The Best (and Worst) Funny Fatherhood Jokes 👋

Celebrate the joys (and challenges) of fatherhood with our collection of funny fatherhood jokes! These jokes capture the humor of being a dad, from the sleepless nights to the unforgettable dad moments. Whether you’re a dad yourself or just enjoy the lighter side of fatherhood, our funny fatherhood jokes will have you laughing at the ups and downs of parenting. Explore the best jokes that every dad can relate to!
Ghosts are bad liars because you can see right through them.
Why are spiders so smart? They can find everything on the web.
Did you hear about the cartoonist found dead at his home? Details are sketchy.
Time flies like an arrow. Fruit flies like a banana.
I once saw a one-handed man in a second-hand store. I told him, “I don’t think they have what you’re looking for, sir.”
Why did the cowboy adopt a wiener dog? He wanted to get a long little doggy.
I'm so good at sleeping that I can do it with my eyes closed!

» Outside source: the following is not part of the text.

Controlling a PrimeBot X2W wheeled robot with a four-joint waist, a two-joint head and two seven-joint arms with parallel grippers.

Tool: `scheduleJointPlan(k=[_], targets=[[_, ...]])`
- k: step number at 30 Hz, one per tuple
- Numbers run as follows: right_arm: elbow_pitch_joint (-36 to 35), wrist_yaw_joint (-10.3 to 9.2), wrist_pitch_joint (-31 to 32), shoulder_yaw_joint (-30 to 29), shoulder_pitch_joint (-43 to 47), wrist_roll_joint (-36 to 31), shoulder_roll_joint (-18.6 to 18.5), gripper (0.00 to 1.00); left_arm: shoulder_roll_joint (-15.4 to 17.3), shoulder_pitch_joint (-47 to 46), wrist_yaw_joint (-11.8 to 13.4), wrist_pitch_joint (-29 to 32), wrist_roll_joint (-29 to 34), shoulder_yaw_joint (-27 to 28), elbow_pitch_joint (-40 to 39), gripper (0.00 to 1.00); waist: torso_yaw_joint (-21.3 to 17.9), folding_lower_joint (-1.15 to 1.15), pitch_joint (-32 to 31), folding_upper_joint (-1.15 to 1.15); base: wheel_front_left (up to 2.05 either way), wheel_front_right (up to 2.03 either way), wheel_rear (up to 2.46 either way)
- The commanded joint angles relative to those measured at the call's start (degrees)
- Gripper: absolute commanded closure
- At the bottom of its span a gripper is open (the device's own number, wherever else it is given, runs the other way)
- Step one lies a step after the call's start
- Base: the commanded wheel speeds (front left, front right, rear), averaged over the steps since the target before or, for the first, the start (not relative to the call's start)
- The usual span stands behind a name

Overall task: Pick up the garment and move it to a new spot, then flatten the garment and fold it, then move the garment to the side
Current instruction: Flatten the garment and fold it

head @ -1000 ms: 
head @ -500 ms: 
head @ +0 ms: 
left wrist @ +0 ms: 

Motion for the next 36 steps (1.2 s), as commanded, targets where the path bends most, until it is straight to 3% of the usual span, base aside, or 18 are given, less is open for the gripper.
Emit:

If the early bird gets the worm, I'll sleep in until there's pancakes.
Joe Biden is not my president. I didn't vote for him!!! No seriously guys he's not my president. Im from Nepal. I didn't vote for him.P.S. Congrats US for taking the first step towards undoing the 4 years of chaos.
I suggested to my missus that I was her birthday present. She said she hoped I kept the receipt.
Man: Hello, can someone help me? My house is burning down! Mrs. Doubtfire: Sorry Sir, I don’t believe you.
"Kneel before me!" demands a portly king. All present kneel, except for one peasant who remains standing casually. Outraged, the king points his scepter at this peasant and barks, "You there, why do you not kneel!?" The peasant responds, "Considering how long it'd take you even just to get out of that chair, there's clearly no need to rush."
I had an appointment with a doctor's office to get my medical marijuana card the other day... When asked where I heard of them, I told him my friend reeferred me.
I just read that 6.7% of the world's population have a problem with alcohol. And I thought "6.7%...That would be a pretty strong beer."
We never make mistakes. There was an incident a few years ago where I was sure I had made a mistake, but it turned out I was wrong.